It's also mind-boggling stupid, particularly with the Canadian system giving parties taxpayer funding based on the number of people who vote for them. Leaving the issue of where tax money goes aside, feeding false information on how one would prefer to be governed to the government borders on the asinine. "Oh, sure, I agree with the Green Party, but they don't seem to be likely to win; the Liberals might, so I'm going to give every visible indication that I support them, despite them having responses contrary to the Green Party on some core environmental questions, and in spite of my personal beliefs." I'm hard pressed to come up with a more vacuous concept.

And while I'm heaping scorn on the idea, just how irresolute in one's beliefs does one have to be to apostatize in the polling booth? I know it's popular to be the sort of feckless complainer who is against everything and for nothing, but in the polling booth, where the sanctity of one's privacy is guaranteed by law?

(Tragic aside: There's a headline in the Citizen today "Only the NDP can stop Harper, Layton says"; it's pretty much a direct quote. Is this really how far we've fallen?
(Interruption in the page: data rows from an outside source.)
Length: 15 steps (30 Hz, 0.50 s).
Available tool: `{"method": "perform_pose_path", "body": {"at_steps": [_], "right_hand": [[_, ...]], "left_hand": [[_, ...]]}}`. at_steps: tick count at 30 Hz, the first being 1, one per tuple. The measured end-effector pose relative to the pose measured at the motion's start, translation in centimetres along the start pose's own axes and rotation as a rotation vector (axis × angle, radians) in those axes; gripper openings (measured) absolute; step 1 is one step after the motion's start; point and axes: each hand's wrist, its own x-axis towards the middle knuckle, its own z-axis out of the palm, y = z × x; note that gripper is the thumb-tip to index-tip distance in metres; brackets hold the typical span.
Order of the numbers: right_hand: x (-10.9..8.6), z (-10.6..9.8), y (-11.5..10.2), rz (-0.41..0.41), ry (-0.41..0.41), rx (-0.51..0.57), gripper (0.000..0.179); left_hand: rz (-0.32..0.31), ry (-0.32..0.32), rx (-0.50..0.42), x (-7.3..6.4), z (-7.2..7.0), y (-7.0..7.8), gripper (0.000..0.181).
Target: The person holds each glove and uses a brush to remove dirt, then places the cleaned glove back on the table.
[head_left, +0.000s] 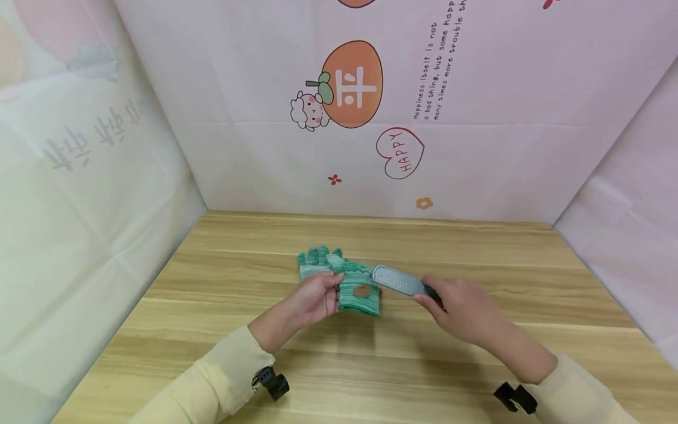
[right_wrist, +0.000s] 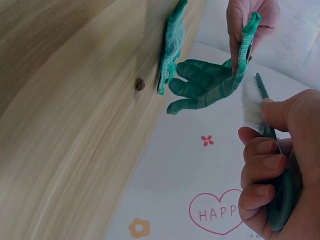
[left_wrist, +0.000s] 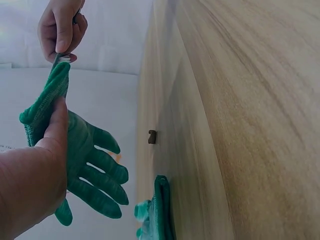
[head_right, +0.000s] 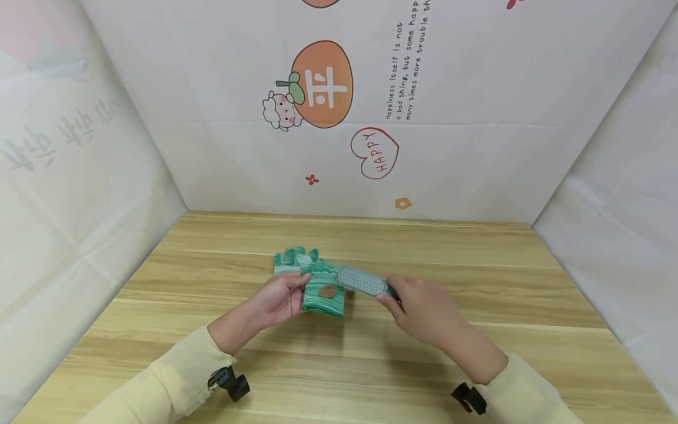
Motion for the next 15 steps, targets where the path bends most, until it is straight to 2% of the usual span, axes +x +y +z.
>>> {"method": "perform_pose_path", "body": {"at_steps": [6,11,15], "right_hand": [[0.4,-0.6,-0.4,-0.007,0.023,-0.020,0.020],[1.2,-0.4,-1.5,-0.061,0.034,-0.032,0.020],[1.9,0.0,-2.3,-0.096,0.023,-0.019,0.022]], "left_hand": [[-0.003,-0.001,-0.024,0.1,0.2,-0.1,0.014],[-0.013,-0.006,-0.036,0.3,0.5,-0.3,0.012],[-0.012,-0.005,-0.025,0.3,0.8,-0.5,0.019]]}}
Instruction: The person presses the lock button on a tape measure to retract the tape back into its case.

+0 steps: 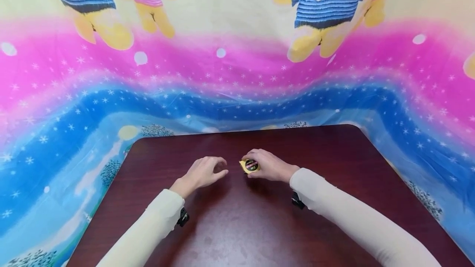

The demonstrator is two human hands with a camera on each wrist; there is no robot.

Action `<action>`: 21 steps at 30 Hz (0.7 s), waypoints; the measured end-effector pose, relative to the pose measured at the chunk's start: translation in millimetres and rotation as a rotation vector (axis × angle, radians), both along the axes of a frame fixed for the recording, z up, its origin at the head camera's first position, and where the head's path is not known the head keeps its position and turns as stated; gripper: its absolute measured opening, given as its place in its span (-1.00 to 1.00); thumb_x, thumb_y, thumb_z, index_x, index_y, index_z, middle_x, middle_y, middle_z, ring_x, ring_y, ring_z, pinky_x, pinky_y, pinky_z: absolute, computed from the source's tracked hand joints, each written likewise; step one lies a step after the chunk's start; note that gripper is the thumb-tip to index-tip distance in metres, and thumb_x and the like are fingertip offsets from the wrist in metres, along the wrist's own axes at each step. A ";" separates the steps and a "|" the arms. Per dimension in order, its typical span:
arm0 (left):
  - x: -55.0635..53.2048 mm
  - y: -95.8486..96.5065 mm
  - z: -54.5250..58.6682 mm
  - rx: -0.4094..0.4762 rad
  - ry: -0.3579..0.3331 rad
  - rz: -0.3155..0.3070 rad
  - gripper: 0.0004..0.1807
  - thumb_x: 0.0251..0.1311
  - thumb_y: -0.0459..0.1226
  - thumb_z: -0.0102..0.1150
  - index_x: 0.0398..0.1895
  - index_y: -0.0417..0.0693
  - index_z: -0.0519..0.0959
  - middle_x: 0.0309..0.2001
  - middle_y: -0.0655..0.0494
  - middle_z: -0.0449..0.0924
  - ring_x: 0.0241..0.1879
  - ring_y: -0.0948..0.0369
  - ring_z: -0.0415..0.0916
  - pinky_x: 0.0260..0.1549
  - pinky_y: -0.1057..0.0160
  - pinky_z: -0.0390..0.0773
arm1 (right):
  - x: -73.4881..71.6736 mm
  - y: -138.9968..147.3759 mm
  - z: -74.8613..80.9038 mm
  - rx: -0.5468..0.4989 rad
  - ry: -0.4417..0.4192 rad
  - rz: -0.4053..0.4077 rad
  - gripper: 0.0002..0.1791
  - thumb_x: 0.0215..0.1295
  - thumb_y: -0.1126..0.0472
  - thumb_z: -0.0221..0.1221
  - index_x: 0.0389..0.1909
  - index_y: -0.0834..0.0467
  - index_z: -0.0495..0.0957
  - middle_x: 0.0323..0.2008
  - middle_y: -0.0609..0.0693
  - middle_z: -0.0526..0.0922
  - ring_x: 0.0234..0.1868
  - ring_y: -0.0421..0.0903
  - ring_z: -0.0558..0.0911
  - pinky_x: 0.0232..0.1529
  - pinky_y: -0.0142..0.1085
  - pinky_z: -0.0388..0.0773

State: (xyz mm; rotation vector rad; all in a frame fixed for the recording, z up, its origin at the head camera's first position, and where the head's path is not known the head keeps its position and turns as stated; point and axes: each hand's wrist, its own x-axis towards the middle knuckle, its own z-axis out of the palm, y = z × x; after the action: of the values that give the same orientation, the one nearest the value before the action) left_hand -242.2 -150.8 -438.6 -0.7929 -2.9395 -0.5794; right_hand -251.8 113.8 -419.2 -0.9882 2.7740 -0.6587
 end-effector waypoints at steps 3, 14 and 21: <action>1.5 -2.3 -2.3 -0.008 0.003 -0.004 -0.64 0.29 -0.01 0.28 0.02 0.00 0.69 -0.13 0.12 0.77 -0.12 0.15 0.70 -0.07 0.05 0.65 | 0.0 8.6 -1.0 0.004 -0.010 -0.029 -0.41 0.24 0.08 0.41 0.29 0.05 0.53 0.22 -0.01 0.57 0.17 -0.07 0.53 0.23 -0.11 0.52; 8.3 -10.6 -5.4 -0.033 0.041 0.014 -0.64 0.29 0.02 0.26 0.00 0.03 0.69 -0.12 0.11 0.76 -0.10 0.13 0.70 -0.06 0.05 0.65 | -6.8 45.8 -8.8 -0.018 0.034 -0.115 -0.40 0.23 0.09 0.42 0.28 0.12 0.53 0.21 0.06 0.58 0.14 -0.02 0.55 0.16 -0.09 0.56; 11.0 -14.1 -6.2 -0.044 0.070 0.016 -0.63 0.30 0.01 0.26 0.04 0.03 0.68 -0.08 0.12 0.75 -0.06 0.15 0.69 -0.04 0.05 0.65 | -17.8 69.0 -12.1 -0.022 0.080 -0.140 -0.40 0.22 0.12 0.42 0.26 0.21 0.53 0.19 0.12 0.60 0.11 0.03 0.58 0.13 -0.03 0.53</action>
State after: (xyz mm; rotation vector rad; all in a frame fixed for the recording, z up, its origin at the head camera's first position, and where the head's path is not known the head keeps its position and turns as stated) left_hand -231.2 -164.9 -444.8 -0.7758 -2.9013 -0.4767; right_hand -269.6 182.8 -431.3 -0.8470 2.9332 -0.6837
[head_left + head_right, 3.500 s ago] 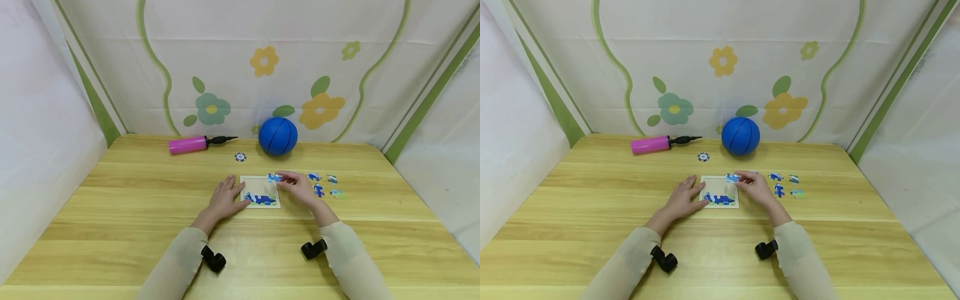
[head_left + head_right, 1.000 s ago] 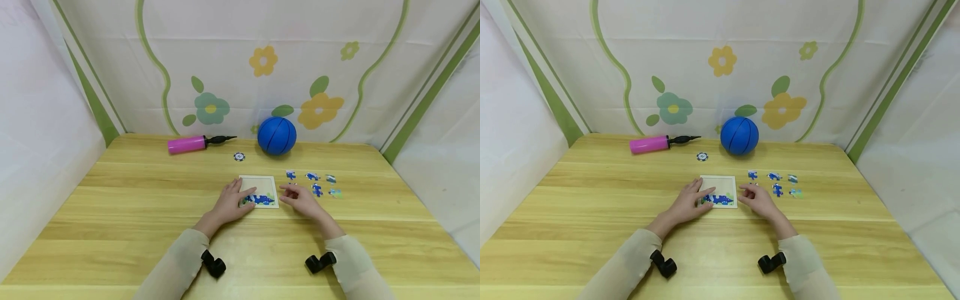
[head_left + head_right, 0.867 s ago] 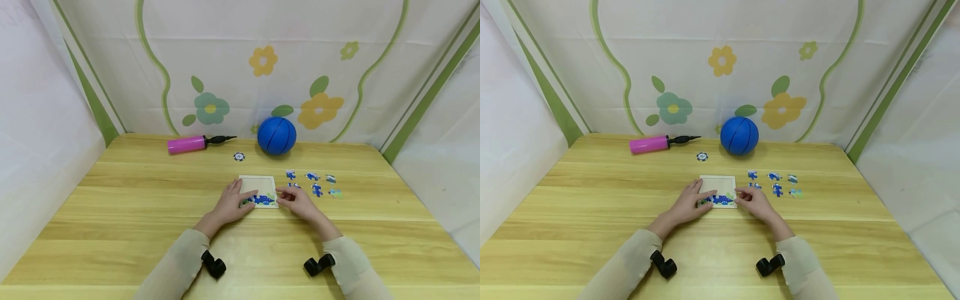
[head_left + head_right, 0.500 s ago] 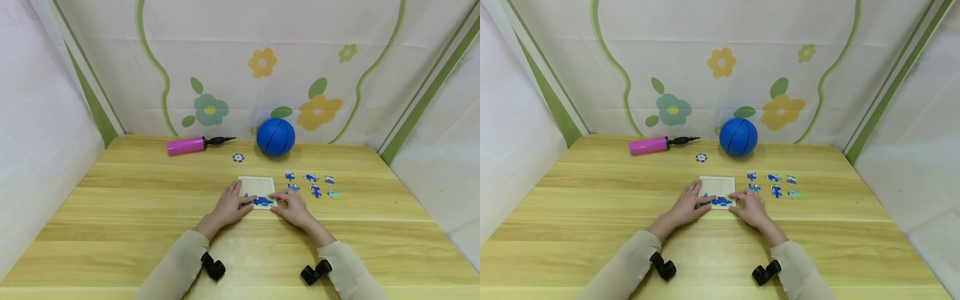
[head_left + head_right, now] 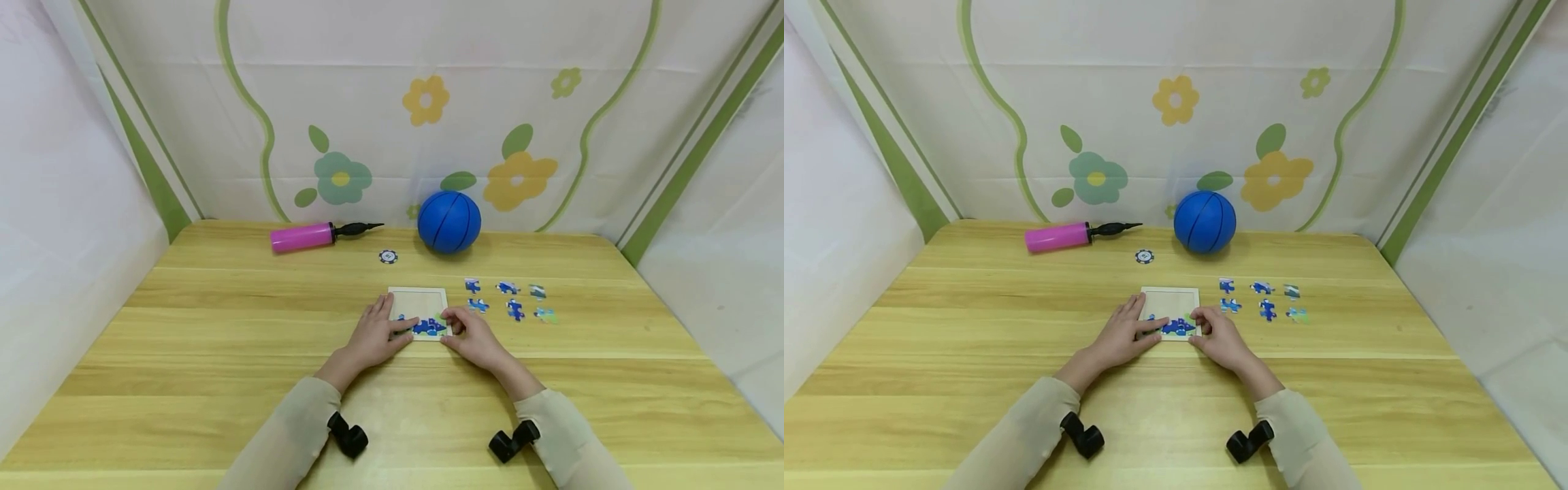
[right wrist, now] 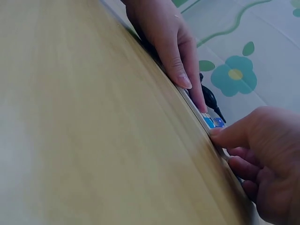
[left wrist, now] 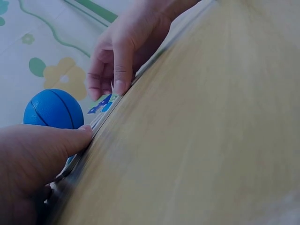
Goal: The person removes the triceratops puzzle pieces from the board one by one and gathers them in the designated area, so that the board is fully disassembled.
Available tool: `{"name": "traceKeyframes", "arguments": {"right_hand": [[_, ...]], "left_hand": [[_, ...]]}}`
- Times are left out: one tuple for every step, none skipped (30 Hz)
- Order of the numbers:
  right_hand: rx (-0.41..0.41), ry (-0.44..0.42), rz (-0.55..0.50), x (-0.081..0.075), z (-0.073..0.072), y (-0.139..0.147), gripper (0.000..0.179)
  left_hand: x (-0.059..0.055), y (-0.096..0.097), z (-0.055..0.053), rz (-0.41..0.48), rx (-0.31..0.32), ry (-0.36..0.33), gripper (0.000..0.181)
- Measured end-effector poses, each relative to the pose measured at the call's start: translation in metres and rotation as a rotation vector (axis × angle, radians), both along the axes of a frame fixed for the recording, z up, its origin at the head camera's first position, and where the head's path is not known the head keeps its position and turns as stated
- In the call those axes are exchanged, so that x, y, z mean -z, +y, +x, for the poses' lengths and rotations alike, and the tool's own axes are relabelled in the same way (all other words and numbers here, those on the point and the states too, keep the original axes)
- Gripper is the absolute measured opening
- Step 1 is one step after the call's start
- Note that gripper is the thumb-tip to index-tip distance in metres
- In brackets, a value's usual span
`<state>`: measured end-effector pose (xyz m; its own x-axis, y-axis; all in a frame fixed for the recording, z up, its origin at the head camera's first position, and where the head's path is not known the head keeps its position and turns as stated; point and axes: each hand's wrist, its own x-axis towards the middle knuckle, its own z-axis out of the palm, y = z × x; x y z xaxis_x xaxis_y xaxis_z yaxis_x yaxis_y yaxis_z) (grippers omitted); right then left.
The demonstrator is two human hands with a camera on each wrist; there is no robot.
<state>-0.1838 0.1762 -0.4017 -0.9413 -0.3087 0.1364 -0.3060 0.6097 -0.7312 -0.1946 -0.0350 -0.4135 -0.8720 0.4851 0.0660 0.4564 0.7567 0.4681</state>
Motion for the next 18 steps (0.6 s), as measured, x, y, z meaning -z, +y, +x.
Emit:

It doesn't matter what party policies are; the quality of the local candidates is irrelevant; all that matters is the Leader of Party X can (politically) curb-stomp the Leader of Party Y? Reprehensible.)

So, yeah, I found the (apparently serious) suggestion of Strategic Voting laughably funny; someone of different temperament would likely have cried.

To try and end this on a slightly lighter note, I'll close by geeking out and quoting Shepherd Book from the movie Serenity: "I don't care what you believe in, just believe in it."

From: [identity profile] ironphoenix.livejournal.com


Um... wow.

I think I would like to speak with you face-to-face rather than carry this on here.
beable: (Default)

From: [personal profile] beable



Does this mean I shouldn't argue with your friends in your blog?

The arguments are typical of what FPtP advocates often claim and they are based on a very narrow definition of voter beliefs.

As many holes as swiss cheese comes to mind.


From: [identity profile] ironphoenix.livejournal.com


It's more the tone than the point itself that causes me to want to step in, in this case. Ad hominem, even by implication, isn't something that I find makes for a reasonable, sensible discussion of an issue.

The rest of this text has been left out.